Cancer patients who were denied access to a cutting edge therapy under NHS England’s specialised commissioning policies will be able to access it again if they agree to take part in a clinical trial.
Under policies which came into force in April, NHS England stopped routinely paying for selective internal radiotherapy, a treatment for cancerous tumours of the liver, arguing there was not enough evidence of its effectiveness.
However, the treatment has now become the first to be offered under NHS England’s new commissioning by evaluation policy. This means 10 centres will be permitted to offer it as part of a £4.8m formal evaluation programme which will gather evidence on its effectiveness. This will allow NHS England to make a decision on whether to commission it in future.

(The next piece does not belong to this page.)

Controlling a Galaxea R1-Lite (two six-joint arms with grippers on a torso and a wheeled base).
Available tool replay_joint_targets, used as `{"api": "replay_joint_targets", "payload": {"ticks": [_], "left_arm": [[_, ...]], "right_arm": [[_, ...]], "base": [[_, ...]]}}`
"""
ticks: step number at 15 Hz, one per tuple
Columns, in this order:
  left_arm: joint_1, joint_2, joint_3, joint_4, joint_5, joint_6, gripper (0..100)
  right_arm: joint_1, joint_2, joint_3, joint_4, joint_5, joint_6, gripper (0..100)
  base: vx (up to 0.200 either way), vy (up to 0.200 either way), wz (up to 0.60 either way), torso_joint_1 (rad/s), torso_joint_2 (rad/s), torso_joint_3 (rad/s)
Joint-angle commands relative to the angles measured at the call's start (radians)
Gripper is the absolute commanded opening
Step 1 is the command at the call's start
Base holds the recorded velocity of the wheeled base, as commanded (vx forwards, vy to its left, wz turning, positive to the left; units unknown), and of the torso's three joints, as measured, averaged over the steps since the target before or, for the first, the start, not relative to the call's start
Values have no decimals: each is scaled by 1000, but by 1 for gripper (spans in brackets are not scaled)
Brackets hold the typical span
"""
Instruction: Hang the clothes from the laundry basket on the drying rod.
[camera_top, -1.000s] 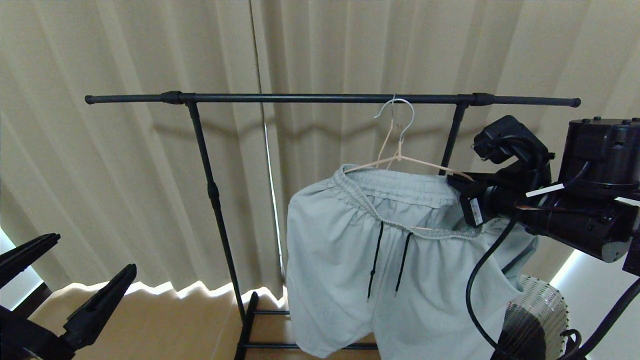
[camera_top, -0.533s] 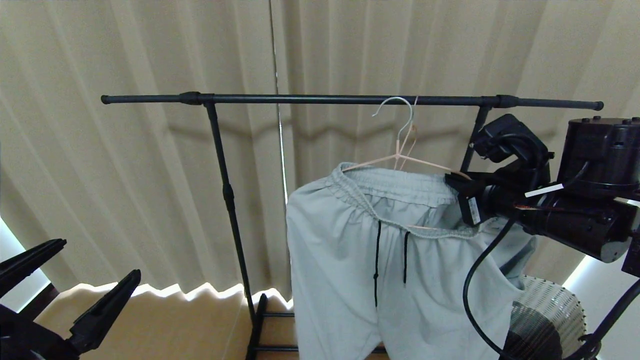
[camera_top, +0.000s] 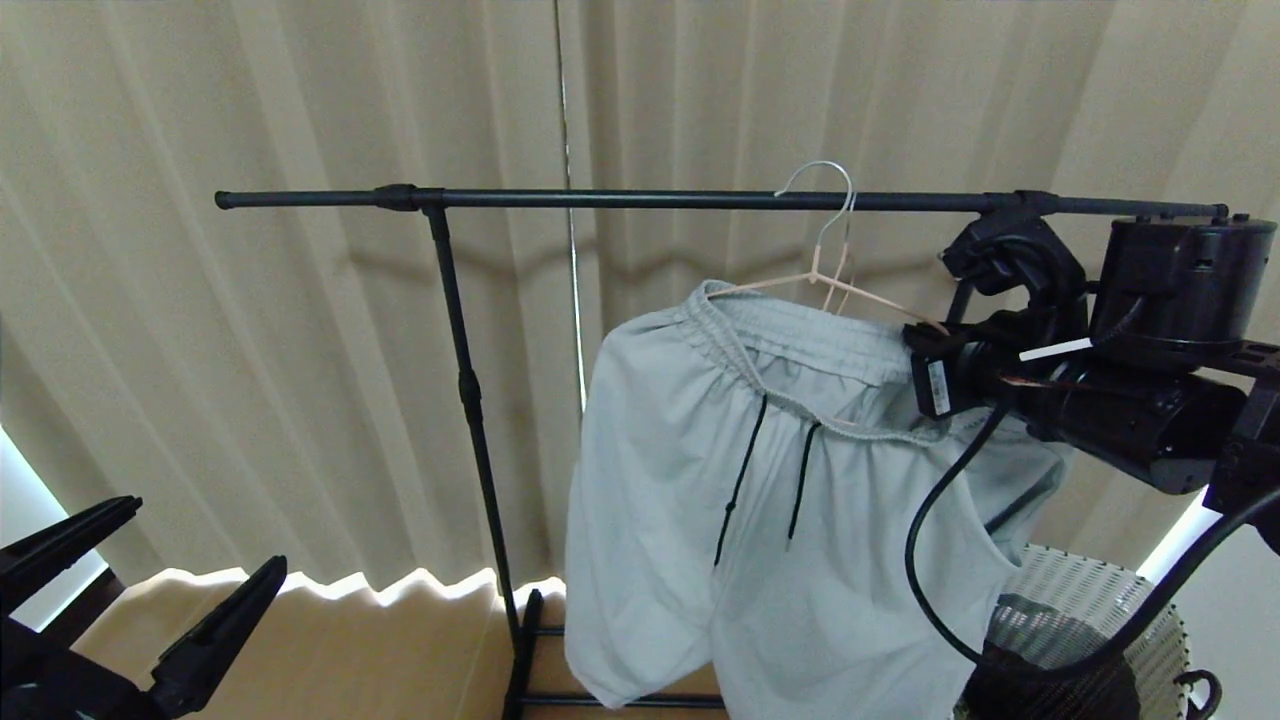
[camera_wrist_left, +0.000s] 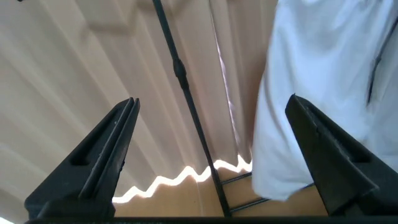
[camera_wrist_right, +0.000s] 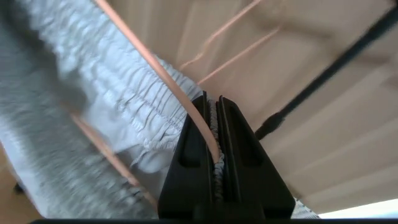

Ricky Sharma, consultant oncologist at Oxford University Hospitals Trust, one of the 10 centres, said his patients had been waiting “several difficult months for this news”.
“The list of centres means that we can offer SIRT to a large number of eligible patients,” he said. “Some of these patients have no other treatment options available. This represents a significant advance for the NHS in England.”
Currently the treatment is only available to patients where all other routine approaches, such as surgery and chemotherapy, have been unsuccessful. Nationally about 220 patients are expected to be treated in the first year. NHS England has agreed to fund the programme for between one and three years.
Adrian Crellin, chair of the national commissioning body’s SIRT commissioning through evaluation steering group, said: “NHS England is committed to expanding access to all forms of specialist radiotherapy, and we await the outcome of this innovative commissioning programme with some anticipation, as is it will help us determine how best to deliver these important, and life-saving, services to patients in the future.”
NHS England is planning to adopt the commissioning by evaluation approach for five other treatments, including some interventional cardiology procedures. NHS England banned routine funding of the treatments when it took over responsibility for commissioning specialised services in April on the grounds there was insufficient evidence of their effectiveness.
The commissioning by evaluation approach was proposed by the British Cardiovascular Society to address the shortfall in evidence. NHS England says the approach provides an opportunity to access a treatment with “significant promise” for improved quality of life or life expectancy but that is not accessible through a formal research trial.
A spokeswoman could not confirm when evaluation programmes would be up and running for the other treatments.